Task statement: Write down the whole listing below again without changing a word.

Recorded data:
BEGIN
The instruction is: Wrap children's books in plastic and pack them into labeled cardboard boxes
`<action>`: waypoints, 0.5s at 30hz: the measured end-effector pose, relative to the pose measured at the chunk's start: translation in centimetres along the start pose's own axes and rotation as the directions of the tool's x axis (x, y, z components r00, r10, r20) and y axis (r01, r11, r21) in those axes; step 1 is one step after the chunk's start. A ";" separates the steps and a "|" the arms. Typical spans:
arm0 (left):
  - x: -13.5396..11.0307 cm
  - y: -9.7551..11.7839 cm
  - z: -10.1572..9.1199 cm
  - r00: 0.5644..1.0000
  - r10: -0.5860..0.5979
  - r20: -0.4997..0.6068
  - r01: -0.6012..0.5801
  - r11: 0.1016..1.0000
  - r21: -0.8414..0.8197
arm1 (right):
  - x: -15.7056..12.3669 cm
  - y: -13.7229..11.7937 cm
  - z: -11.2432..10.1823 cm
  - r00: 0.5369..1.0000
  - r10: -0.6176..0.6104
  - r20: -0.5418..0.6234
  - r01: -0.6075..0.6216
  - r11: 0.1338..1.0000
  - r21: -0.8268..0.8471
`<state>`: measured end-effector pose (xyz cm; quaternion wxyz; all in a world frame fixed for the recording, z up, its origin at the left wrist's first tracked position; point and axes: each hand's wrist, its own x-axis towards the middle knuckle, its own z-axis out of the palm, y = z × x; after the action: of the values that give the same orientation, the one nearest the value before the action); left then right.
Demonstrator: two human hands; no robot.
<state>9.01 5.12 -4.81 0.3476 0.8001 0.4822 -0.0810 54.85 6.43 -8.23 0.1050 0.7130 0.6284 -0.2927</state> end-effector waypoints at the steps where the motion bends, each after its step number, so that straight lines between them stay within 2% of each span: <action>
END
Output of the task:
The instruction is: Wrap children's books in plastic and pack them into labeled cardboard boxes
`<action>`: waypoints, 0.5s at 30hz: the measured end-effector pose, relative to the pose measured at the chunk's start: translation in centimetres along the start pose's own axes and rotation as the directions of the tool's x axis (x, y, z components r00, r10, r20) and y axis (r01, r11, r21) in those axes; step 1 is one step after the chunk's start. A ";" separates the steps and a "|" the arms. Typical spans:
arm0 (left):
  - x: -13.5396..11.0307 cm
  - y: -9.7551..11.7839 cm
  - z: -10.1572..9.1199 cm
  - r00: 0.5644..1.0000
  - r10: -0.5860..0.5979
  - r20: -0.4997..0.6068
  - r01: -0.6012..0.5801
  - r11: 0.1016..1.0000
  - r21: -0.8414..0.8197
arm1 (right):
  - x: -15.7056..12.3669 cm
  - y: -13.7229..11.7937 cm
  - z: -11.2432..10.1823 cm
  - r00: 0.5369..1.0000
  - r10: -0.6176..0.6104
  - r20: -0.5418..0.6234
  - r01: -0.6075..0.6216
  - r11: 0.1338..1.0000
  - r21: -0.8268..0.8471
`<state>`: measured end-effector pose (xyz cm; quaternion wxyz; all in a world frame fixed for the recording, z up, its origin at the left wrist's first tracked position; point and axes: each hand's wrist, its own x-axis towards the middle knuckle, its own z-axis out of the palm, y = z × x; after the action: of the values that give the same orientation, the one nearest the value before the action); left then right.
Demonstrator: two human hands; no robot.
<state>9.01 5.12 -4.81 0.3476 0.8001 0.4822 -0.0810 54.85 6.43 -8.23 0.1050 0.7130 0.6284 -0.2927</state> end-effector waypoints at the steps where the motion bends, each after its step number, so that straight lines between them stay within 2% of each span: <action>

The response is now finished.